He was good at not meeting anyone’s gaze, but scanned the street constantly as if we weren’t looking at him, his ridiculous dark glasses pushed up on a great fat nose. Oda, seeing us stare, said, “
There?
You want to go in there?”
“Yes.”
“
Why?
” she sighed. “When I last checked, you were a sorcerer, not a Jedi.”
“You’ve seen
Star Wars
?”
“Seen it and denounced it.”
“You’ve
denounced Star Wars
?”
She looked me straight in the eye and said, “Hollywood should not glorify witches.”
“I think you’ve missed the point . . .”
“I also denounce Harry Potter.”
“Really?”
“Yes.”
“Because . . .”
“. . . because literature, especially children’s literature, should not glorify witches.”
“Oda, what do you do for fun?”
She thought about it, then said, without a jot of humour, “I denounce things.”
“Let’s forget I asked.”
Anissina, as always, said nothing. I nodded towards the door. “I want to go in there.”
“Do you really think this is the most productive way you can go about . . .” - Oda grimaced, then spat the words, “. . . saving this damned city?”
“You used ‘damned’ in a . . .”
“Purely literal sense. I do not blaspheme
nor
have a sense of humour.”
“Mo’s shoes want to go into Voltage.”
“You speak as if they have a life of their own.”
“You speak as if you can’t imagine they could. I had a pair of shoes, a few years back, that had been rained on by the Singapore monsoon, got sand in them by the Indian Ocean, run the best part of the Bronx and been scoffed at by waiters in Istanbul. And that was after it was sewn together by a child in rural China, carted on the back of a truck across the country, boxed and flown around the world for me to buy. Find me a pair of shoes that hasn’t got a life of its own, and I’ll find you a blister plaster that actually works. Deal?”

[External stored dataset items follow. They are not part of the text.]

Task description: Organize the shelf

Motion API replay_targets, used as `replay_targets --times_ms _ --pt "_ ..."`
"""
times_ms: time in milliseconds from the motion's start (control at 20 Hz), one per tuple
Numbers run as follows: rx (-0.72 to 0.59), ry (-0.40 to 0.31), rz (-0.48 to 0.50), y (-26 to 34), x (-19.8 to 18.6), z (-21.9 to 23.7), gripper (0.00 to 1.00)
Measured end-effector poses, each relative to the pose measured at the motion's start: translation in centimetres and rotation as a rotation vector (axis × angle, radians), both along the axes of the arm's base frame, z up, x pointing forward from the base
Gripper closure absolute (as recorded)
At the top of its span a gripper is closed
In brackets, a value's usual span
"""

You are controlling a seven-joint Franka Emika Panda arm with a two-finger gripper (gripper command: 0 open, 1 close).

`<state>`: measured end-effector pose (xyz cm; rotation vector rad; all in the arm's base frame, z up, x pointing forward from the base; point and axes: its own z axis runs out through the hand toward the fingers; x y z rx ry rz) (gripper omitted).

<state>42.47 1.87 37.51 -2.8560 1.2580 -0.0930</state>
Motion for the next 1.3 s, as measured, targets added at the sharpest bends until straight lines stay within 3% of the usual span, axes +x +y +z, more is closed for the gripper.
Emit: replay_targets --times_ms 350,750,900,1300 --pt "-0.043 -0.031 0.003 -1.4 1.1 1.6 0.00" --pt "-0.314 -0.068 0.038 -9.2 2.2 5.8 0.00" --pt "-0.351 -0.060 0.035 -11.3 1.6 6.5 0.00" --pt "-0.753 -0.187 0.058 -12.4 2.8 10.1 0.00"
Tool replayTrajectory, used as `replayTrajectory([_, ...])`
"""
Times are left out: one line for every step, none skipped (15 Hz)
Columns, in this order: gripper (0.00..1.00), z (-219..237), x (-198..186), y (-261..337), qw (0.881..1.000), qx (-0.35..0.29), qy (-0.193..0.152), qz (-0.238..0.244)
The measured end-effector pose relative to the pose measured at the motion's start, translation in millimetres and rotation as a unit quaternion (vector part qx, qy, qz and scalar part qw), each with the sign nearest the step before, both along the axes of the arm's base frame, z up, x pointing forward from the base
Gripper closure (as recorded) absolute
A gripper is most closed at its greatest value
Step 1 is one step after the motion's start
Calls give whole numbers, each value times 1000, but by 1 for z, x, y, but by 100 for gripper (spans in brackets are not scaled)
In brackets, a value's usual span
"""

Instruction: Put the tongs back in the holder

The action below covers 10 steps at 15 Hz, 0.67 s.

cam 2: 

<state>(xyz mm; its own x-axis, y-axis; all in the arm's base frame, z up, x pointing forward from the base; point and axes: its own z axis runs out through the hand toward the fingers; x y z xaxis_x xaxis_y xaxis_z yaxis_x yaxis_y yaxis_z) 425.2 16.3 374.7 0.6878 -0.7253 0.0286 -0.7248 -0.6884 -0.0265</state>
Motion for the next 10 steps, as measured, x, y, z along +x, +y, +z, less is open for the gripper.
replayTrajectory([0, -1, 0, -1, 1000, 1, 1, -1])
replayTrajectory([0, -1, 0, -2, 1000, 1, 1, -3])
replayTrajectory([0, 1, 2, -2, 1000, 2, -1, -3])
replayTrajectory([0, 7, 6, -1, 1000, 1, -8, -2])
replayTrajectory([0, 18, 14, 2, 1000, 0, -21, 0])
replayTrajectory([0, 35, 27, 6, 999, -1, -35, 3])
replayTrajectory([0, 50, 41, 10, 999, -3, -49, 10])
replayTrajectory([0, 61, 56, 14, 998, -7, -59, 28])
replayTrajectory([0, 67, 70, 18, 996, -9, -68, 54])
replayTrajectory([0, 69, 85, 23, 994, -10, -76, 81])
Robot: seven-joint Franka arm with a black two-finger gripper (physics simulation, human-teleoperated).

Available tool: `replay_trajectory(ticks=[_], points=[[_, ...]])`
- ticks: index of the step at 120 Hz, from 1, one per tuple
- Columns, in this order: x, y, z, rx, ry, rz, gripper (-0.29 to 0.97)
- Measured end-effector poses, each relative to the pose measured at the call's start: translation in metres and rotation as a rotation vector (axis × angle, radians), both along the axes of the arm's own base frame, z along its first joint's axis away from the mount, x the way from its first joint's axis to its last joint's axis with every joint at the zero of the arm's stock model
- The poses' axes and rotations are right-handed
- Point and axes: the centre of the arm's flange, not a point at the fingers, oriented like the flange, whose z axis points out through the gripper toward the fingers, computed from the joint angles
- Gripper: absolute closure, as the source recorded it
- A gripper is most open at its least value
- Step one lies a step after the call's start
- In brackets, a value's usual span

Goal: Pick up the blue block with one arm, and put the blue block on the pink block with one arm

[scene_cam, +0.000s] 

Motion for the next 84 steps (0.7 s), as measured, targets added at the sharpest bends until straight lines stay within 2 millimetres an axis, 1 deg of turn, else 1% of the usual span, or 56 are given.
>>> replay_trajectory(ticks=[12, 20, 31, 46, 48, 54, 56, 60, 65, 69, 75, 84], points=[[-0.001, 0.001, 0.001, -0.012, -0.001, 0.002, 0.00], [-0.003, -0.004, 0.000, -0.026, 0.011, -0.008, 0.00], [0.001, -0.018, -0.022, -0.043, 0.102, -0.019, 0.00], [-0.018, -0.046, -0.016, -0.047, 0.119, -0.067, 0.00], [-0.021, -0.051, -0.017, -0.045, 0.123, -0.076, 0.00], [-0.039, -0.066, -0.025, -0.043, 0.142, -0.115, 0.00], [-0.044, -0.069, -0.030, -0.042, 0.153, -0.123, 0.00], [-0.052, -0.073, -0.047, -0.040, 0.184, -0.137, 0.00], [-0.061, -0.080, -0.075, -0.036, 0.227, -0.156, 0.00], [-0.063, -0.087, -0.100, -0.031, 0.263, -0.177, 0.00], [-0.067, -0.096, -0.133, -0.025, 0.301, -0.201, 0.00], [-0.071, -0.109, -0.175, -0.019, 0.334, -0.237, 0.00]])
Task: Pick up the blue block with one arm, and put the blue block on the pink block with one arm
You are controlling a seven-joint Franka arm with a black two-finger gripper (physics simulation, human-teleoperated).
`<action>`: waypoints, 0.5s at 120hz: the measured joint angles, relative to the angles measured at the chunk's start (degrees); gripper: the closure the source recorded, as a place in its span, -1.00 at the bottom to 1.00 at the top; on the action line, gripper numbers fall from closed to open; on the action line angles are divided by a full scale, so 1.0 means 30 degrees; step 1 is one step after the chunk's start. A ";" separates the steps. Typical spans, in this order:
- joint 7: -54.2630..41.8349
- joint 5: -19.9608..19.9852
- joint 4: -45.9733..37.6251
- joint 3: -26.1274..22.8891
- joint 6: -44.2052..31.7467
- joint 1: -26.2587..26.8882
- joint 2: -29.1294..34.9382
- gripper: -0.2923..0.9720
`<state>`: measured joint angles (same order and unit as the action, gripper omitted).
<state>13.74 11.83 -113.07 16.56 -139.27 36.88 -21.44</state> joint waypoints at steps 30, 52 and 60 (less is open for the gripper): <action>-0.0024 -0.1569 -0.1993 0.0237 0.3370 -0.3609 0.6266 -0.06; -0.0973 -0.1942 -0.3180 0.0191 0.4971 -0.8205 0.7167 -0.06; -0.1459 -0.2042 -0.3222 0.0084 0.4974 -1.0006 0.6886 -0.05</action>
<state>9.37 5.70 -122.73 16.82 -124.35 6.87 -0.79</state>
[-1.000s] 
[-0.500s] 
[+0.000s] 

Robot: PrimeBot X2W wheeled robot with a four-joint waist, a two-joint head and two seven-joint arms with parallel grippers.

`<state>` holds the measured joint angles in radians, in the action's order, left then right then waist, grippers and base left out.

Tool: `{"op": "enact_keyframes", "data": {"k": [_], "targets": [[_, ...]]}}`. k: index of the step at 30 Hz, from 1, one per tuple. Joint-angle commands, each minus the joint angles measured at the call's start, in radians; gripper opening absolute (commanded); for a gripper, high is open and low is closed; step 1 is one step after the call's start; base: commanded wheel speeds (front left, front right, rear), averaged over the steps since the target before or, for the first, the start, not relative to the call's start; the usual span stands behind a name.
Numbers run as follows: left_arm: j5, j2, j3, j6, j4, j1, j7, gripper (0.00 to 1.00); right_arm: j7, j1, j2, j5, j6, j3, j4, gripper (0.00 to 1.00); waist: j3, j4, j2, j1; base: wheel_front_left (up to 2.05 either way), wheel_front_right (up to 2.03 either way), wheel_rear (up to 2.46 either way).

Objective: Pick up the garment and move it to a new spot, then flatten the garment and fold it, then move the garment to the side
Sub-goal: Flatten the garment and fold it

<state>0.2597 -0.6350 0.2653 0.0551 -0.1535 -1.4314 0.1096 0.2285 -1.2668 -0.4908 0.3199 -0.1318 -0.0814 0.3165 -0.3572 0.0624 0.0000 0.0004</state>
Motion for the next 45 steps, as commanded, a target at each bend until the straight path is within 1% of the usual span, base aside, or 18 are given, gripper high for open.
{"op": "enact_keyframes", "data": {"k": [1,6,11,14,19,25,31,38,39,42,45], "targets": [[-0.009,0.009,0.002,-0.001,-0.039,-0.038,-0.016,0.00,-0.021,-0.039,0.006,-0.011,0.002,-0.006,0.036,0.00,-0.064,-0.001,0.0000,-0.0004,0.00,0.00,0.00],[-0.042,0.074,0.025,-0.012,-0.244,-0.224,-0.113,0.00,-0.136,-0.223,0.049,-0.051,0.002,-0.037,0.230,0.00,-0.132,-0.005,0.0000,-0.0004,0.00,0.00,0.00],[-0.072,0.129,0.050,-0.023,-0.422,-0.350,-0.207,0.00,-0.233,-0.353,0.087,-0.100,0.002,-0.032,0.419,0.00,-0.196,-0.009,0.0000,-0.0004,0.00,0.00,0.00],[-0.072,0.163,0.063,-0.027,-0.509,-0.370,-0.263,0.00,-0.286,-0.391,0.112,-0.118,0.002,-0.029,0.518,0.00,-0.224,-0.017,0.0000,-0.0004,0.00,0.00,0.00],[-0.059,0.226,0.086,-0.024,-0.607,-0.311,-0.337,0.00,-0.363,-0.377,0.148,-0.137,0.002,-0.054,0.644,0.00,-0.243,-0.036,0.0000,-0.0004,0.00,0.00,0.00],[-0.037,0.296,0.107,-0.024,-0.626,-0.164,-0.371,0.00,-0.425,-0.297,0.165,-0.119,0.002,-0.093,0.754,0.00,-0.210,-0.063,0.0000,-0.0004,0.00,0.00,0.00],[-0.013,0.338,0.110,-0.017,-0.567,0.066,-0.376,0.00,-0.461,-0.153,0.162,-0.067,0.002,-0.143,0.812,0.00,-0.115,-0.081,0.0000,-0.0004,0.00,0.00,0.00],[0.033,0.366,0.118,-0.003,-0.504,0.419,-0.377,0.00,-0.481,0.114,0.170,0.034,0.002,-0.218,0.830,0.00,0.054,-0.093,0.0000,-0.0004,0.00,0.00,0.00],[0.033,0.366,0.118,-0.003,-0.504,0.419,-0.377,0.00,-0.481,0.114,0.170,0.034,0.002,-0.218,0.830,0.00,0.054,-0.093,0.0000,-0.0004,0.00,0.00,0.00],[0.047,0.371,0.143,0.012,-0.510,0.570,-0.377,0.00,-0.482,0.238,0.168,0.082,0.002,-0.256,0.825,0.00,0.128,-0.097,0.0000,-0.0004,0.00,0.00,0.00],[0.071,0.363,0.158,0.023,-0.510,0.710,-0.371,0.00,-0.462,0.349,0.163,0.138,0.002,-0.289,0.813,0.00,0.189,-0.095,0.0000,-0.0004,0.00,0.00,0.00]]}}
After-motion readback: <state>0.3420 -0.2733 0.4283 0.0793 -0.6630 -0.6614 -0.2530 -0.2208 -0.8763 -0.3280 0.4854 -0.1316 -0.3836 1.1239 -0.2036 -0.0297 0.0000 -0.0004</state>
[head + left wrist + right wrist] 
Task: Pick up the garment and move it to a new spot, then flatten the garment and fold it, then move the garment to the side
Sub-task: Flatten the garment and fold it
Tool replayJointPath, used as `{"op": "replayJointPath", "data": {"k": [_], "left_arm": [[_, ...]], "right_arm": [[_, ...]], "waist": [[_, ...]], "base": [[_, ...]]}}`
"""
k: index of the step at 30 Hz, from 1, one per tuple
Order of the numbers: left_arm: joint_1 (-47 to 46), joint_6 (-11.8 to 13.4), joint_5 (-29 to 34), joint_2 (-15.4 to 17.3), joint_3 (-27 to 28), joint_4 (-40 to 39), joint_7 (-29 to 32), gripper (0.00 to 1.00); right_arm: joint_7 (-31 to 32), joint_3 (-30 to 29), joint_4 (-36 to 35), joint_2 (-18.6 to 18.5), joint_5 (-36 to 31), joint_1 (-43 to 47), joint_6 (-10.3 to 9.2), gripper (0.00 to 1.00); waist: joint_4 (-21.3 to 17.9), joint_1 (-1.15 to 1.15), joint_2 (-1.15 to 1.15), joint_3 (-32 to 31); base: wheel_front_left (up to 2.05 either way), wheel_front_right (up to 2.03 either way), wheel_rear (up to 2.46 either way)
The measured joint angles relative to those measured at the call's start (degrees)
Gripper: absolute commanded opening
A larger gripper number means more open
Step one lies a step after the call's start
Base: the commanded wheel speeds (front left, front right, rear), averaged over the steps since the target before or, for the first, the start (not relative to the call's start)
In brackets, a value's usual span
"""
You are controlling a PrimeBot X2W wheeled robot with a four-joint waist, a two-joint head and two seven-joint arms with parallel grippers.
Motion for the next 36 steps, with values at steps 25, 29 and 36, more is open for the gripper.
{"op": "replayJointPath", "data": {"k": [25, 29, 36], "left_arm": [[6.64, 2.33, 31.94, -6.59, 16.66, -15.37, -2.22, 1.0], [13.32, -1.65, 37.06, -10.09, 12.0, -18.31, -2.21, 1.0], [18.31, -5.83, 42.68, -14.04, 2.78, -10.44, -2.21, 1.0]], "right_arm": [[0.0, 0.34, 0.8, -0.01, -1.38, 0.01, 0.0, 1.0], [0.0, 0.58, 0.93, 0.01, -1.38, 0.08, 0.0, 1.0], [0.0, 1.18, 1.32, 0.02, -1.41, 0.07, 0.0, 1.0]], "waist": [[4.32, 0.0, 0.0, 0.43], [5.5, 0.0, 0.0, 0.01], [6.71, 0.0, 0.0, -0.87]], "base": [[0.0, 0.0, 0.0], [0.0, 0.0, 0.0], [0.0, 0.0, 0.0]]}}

Oda scowled, and looked towards the dark door of the gaudy club. “Voltage?” she asked.
“Voltage,” I said.
The bouncer took one look at us, and said, “Wrong shoes.”
You can’t intimidate bouncers. It’s not just that they’re paid to be tough - it’s that they’re paid
and
bored. It’s a bad combination.
I said, “Really? You sure?”
“Sorry, mate. You can’t come in with those shoes.”
As he spoke, a gaggle of kids, not out of their teens, were waved through without a glance, bundling down the dark passage of the stairs into the pumping gloom inside. I asked carefully, “Am I too old?”
“You know, mate, I’ve got my instructions . . .”
A CCTV camera was hanging over the door. I considered it, I considered him. CCTV cameras are easy to confuse, if you know how. I didn’t even have to wave at it, and it was willing to turn the other screen. I said, “Shapeshifter.”
He had shoulder muscles the size of an ox. They tensed. His coat nearly rode up a foot from his ankles. I waited. He said, “OK. Wizard.”
“Not quite.”
“It’s not your kinda place.”
We laughed. “I know that. What’ll it take to get inside?”
“I’d like to help you mate, seriously, I’d . . .”
We reached forward suddenly, not blinking in warning, and snatched the glasses from his eyes. Beneath, his irises were solid spheres of bright orange, tinted yellow at the edges and filling the expanse of his eyes. A pair of pigeon’s eyes in a human’s head. He reached for me instinctively, one hand pushing back my chin, the other going for my right arm, all martial arts glitter. A sharp and purposeful click stopped him. Oda’s sleeve was pressed to the back of his neck. There was something in it more than a hand. She said, “If this wasn’t an area of public view, it’d be
your
spinal cord on the pavement. Let go of him.”
His fingers eased back; I staggered away. Oda looked at me nicely and smiled. “Are there any alleys round here?”
“Don’t kill him.”
“Imagine the trouble if I
don’t
kill him. This is for your good as well as the city’s.”
“You’re smart. Use your imagination. Don’t kill him.”
“He’ll only . . .”
“Cause trouble, yes, I know. We just don’t care. Deal with it.” Her face flickered in annoyance. “You know, I could just . . .”
“If you kill him, we’ll know,” we snapped. We weren’t sure how we’d know, but she didn’t need to know that. We looked her straight in the eye and added, “We’ll know. Deal with it
nicely
.”
“I’ll go.” Anissina. When she did speak, she was to the point. “Give me the gun.”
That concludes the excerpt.